Yxaiio GmbH
- Type: Gesellschaft mit beschränkter Haftung
- Founded: Vienna, Austria (2008)
- Founder: Michael Wlazny DI Wolfgang Langreiter
- Area served: Brazil, Spain, Portugal, Chile, Thailand
- Website: www.yxaiio.com

= Yxaiio =

Austrian drink

Yxaiio – The Hot Shot (commonly referred to as Yxaiio) is a non-alcoholic beverage produced by the Austrian company Yxaiio GmbH, based in Vienna. It is sold in 60 ml glass bottles and, according to the manufacturer, contains chili as its key ingredient, which gives the drink its distinctive heat.
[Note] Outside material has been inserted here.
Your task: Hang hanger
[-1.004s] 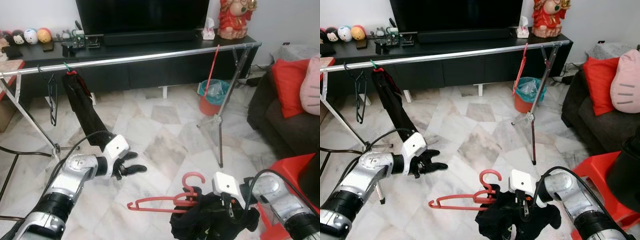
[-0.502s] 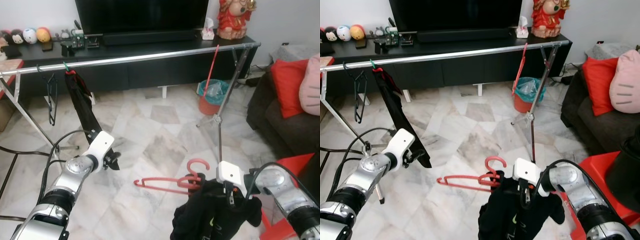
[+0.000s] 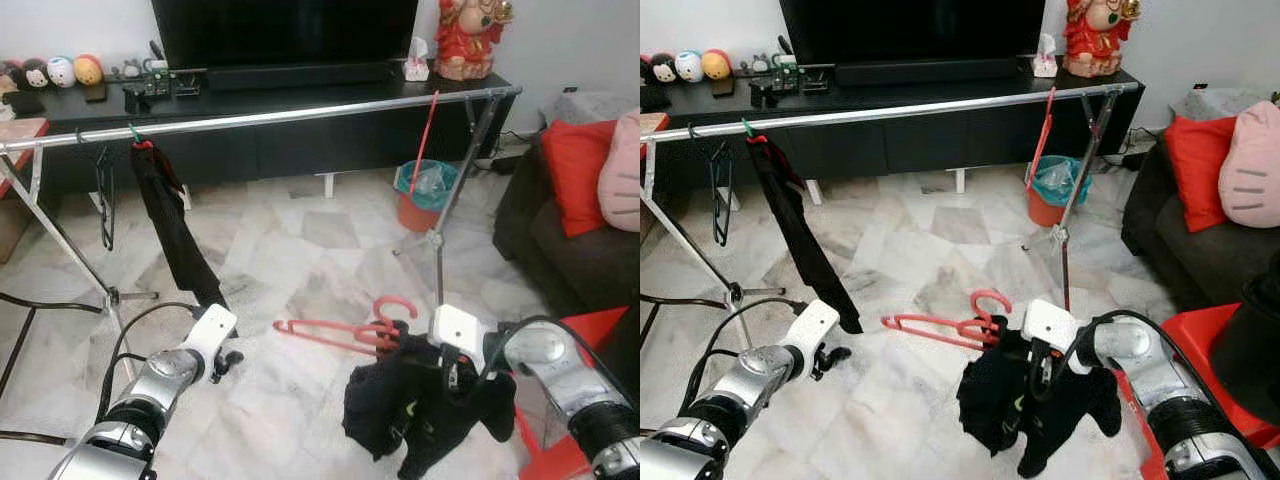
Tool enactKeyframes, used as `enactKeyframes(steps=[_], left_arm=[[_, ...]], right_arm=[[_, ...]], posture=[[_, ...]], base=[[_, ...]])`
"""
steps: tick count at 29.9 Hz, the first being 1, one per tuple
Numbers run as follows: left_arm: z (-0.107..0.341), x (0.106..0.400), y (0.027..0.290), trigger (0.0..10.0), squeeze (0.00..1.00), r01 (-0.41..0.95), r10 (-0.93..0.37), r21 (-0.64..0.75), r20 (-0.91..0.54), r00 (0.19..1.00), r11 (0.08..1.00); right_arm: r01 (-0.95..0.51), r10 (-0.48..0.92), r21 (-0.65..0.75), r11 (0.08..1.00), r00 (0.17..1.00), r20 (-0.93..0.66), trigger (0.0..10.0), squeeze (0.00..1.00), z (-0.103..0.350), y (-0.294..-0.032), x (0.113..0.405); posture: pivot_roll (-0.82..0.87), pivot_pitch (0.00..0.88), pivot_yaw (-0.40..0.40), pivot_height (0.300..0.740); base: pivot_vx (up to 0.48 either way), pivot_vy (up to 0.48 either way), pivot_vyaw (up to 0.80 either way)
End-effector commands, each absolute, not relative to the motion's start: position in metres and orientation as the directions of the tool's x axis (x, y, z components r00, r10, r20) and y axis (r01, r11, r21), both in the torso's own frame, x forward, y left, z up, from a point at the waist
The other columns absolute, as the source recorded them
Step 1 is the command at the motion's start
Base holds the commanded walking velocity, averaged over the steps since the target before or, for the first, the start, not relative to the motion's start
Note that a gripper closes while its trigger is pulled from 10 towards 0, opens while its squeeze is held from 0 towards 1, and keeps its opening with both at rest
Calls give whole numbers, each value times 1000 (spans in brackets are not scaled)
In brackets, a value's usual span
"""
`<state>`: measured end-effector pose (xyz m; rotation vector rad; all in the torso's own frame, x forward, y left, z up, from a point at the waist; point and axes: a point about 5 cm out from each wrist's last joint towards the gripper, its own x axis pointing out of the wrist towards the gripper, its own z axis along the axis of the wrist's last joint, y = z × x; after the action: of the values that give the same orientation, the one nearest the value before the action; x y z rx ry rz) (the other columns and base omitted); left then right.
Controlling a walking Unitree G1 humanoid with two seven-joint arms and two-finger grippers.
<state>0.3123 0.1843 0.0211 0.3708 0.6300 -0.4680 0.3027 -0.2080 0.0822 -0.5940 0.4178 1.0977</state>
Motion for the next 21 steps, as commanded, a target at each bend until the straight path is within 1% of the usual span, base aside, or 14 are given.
enactKeyframes(steps=[1,2,3,4,5,7,8,10,15,16,17,19,21], left_arm=[[29,317,173,10000,0,539,-387,120,-570,725,834],[32,319,170,10000,0,538,-403,105,-548,733,836],[34,321,169,10000,0,538,-411,97,-536,737,837],[38,323,167,10000,0,539,-426,88,-512,746,837],[40,325,165,10000,0,541,-433,87,-499,750,836],[50,330,156,10000,0,554,-486,46,-427,763,831],[50,330,156,10000,0,554,-486,46,-427,763,831],[55,330,148,10000,0,584,-536,15,-377,755,812],[59,328,134,10000,0,648,-610,22,-314,728,761],[59,326,132,10000,471,664,-630,9,-307,713,748],[59,325,131,10000,1000,676,-643,6,-303,704,737],[60,322,127,10000,1000,713,-686,-5,-279,672,701],[60,321,127,10000,1000,724,-697,-2,-274,662,689]], right_arm=[[-871,724,-324,370,489,-486,118,0,111,-203,319],[-860,719,-332,387,507,-476,9098,0,113,-204,321],[-854,714,-337,397,518,-471,9098,0,115,-204,323],[-848,713,-337,409,527,-463,10000,0,117,-203,325],[-849,716,-334,410,527,-459,10000,0,119,-203,325],[-852,746,-321,413,519,-418,10000,0,126,-198,326],[-852,746,-321,413,519,-418,10000,0,126,-198,326],[-857,764,-305,415,510,-394,10000,0,129,-194,326],[-866,780,-300,401,494,-383,10000,0,131,-192,323],[-868,784,-296,399,490,-381,10000,0,132,-192,322],[-872,790,-291,394,483,-379,10000,0,133,-191,321],[-888,809,-275,369,453,-374,10000,0,135,-189,317],[-891,814,-270,364,445,-373,10000,0,136,-189,316]], posture=[[12,10,6,740],[11,14,6,740],[11,14,6,740],[9,15,5,740],[8,16,5,740],[7,19,5,740],[7,19,5,740],[5,20,6,740],[3,21,7,740],[-2,25,8,740],[-2,25,8,740],[-5,26,9,740],[-5,26,8,740]], base=[[0,0,0],[0,0,0],[0,0,0],[0,0,0],[0,0,0],[0,0,0],[0,0,0],[0,0,0],[0,0,0],[0,0,0],[0,0,0],[0,0,0],[0,0,0]])
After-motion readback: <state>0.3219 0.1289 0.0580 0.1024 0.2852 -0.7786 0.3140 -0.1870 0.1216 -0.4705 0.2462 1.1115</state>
The product is described as a modern interpretation of traditional chili-based drinks, which were historically used by the Mayans and Aztecs.

Yxaiio was launched in the Spanish market in 2008.
In the same year, a 4-month series of events (Yxaiio night) at the El Divino club in Ibiza was held, followed by more Yxaiio nights in Barcelona, Madrid and Hamburg. In 2010, Yxaiio GmbH launched its product in Chile and Portugal, 2011 in Brazil, and 2012 in Thailand.

At the international foodbev.com Beverage Innovation Awards 2009, Yxaiio was assigned 'highly commended' in the category 'Best labelling or decorative finish’.